I did trust her. I might have died if Yegina hadn’t believed my text in J. Ro’s garden. It hurts how much I trust her, and she rescued me. But I don’t want to start bawling now because I don’t know when I’d stop.
The bustle of the ward fills the silence: the custodian rattles her mop bucket, rolling it down the hall. There’s a burst of conversation at the nurse’s station.
“Ray Hendricks was in the office today,” Yegina says. “He said he left something for you.”
“Strange,” I say, my stomach dropping. Hendricks hasn’t been back to the hospital since we lied to Detective Ruiz. “Why was he there?”
Yegina says that Hendricks came for the legal sorting out of the Still Lives paintings. J. Ro insisted he take part in the dialogue because he was the one who identified Kim Lord’s alleged stalker. “It was this big collector who was trying to own everything Kim Lord ever made. Really creepy.”
“Sounds it,” I say.
“Anyway, J. Ro is buying them, on the condition that Nelson give Kim’s percentage of the proceeds to Kim’s family, and Nelson’s percentage to nonprofits for women artists. And then Janis is loaning the paintings to the Rocque indefinitely.”
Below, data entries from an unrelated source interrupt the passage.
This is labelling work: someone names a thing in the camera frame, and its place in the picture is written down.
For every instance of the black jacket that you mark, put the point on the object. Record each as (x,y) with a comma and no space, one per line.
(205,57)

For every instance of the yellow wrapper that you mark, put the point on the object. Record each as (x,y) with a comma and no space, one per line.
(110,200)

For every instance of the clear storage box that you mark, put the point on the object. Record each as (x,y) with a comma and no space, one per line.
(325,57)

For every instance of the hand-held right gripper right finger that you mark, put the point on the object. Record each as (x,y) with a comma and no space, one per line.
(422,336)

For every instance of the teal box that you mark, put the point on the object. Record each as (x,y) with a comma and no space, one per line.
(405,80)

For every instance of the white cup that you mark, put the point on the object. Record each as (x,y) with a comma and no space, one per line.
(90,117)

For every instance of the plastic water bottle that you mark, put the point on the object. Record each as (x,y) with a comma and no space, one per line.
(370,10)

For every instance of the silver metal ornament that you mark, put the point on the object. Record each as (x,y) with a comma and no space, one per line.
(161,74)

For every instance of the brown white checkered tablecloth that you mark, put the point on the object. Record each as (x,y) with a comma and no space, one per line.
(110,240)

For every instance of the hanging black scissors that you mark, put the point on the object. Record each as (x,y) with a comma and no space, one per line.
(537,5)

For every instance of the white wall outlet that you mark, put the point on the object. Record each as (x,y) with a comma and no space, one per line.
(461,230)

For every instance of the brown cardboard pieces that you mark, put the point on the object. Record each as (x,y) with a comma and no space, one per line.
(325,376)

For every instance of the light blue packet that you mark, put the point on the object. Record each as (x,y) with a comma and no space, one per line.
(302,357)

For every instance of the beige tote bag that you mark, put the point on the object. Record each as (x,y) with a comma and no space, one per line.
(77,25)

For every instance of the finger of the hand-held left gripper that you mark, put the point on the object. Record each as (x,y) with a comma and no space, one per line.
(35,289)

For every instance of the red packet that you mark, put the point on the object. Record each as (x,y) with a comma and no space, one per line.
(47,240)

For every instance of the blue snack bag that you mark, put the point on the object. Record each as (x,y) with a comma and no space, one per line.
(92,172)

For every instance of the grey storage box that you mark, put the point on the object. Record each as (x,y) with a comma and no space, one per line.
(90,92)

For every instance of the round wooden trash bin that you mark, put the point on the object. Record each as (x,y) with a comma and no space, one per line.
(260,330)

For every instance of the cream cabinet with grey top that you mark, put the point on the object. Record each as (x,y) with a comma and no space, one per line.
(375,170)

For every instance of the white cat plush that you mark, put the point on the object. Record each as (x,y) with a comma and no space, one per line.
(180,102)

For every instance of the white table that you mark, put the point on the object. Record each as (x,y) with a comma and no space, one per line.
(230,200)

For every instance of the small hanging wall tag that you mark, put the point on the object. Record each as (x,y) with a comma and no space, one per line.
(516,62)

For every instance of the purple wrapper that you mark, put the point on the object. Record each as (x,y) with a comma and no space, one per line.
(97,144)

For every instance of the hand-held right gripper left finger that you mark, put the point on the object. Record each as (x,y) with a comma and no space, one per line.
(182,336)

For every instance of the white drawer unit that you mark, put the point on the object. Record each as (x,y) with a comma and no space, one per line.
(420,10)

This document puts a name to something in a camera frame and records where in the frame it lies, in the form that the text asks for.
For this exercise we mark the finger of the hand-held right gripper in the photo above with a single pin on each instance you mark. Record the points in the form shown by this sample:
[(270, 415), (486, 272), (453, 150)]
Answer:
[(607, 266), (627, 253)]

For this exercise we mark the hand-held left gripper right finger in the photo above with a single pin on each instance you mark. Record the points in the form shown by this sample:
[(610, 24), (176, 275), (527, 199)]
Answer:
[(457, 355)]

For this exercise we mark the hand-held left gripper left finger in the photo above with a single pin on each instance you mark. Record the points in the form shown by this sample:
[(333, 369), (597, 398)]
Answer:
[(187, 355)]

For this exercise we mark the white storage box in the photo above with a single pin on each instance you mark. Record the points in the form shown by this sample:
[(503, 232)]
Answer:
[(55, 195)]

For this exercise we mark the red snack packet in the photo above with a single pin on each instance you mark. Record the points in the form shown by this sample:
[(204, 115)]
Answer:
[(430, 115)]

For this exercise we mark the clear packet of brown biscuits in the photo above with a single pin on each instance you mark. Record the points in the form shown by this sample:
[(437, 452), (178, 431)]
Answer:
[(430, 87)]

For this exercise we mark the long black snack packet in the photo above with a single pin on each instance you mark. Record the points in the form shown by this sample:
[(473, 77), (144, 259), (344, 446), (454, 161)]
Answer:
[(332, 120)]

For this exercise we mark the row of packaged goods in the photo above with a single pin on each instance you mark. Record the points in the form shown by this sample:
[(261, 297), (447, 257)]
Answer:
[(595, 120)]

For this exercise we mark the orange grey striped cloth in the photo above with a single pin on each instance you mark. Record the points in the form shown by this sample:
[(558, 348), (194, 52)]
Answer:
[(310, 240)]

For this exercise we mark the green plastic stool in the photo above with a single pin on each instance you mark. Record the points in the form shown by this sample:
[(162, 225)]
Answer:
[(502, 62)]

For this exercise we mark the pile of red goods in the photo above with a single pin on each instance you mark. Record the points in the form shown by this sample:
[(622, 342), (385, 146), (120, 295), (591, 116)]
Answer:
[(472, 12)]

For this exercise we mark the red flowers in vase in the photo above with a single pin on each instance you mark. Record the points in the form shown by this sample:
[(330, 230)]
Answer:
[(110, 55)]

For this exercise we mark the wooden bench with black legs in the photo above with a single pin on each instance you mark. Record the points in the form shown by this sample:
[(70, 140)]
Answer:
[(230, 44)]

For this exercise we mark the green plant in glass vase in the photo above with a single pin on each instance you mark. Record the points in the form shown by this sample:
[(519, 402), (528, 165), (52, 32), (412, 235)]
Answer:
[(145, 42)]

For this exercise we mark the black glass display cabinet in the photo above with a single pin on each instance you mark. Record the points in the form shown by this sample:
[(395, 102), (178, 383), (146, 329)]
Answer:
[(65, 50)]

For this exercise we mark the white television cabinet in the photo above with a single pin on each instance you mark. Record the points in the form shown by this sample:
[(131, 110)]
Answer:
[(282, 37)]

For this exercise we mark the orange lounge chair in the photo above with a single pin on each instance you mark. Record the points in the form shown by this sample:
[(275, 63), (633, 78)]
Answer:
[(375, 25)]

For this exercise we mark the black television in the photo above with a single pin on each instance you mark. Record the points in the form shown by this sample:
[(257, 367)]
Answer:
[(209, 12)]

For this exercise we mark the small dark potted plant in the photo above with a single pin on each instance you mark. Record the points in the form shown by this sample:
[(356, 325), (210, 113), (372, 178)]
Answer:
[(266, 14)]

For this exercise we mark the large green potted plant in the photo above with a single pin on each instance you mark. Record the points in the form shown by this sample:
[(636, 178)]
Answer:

I try to show enthusiasm, though I am having a hard time processing the news. Still Lives will belong to the Rocque, as Kim wanted, but what will happen with the rest of her paintings—all her early work in The Flesh and Noir? Now that Steve Goetz and his supercollector scheme are known, will he continue with it?
“How did you figure out that Evie did it?” says Yegina, watching my face.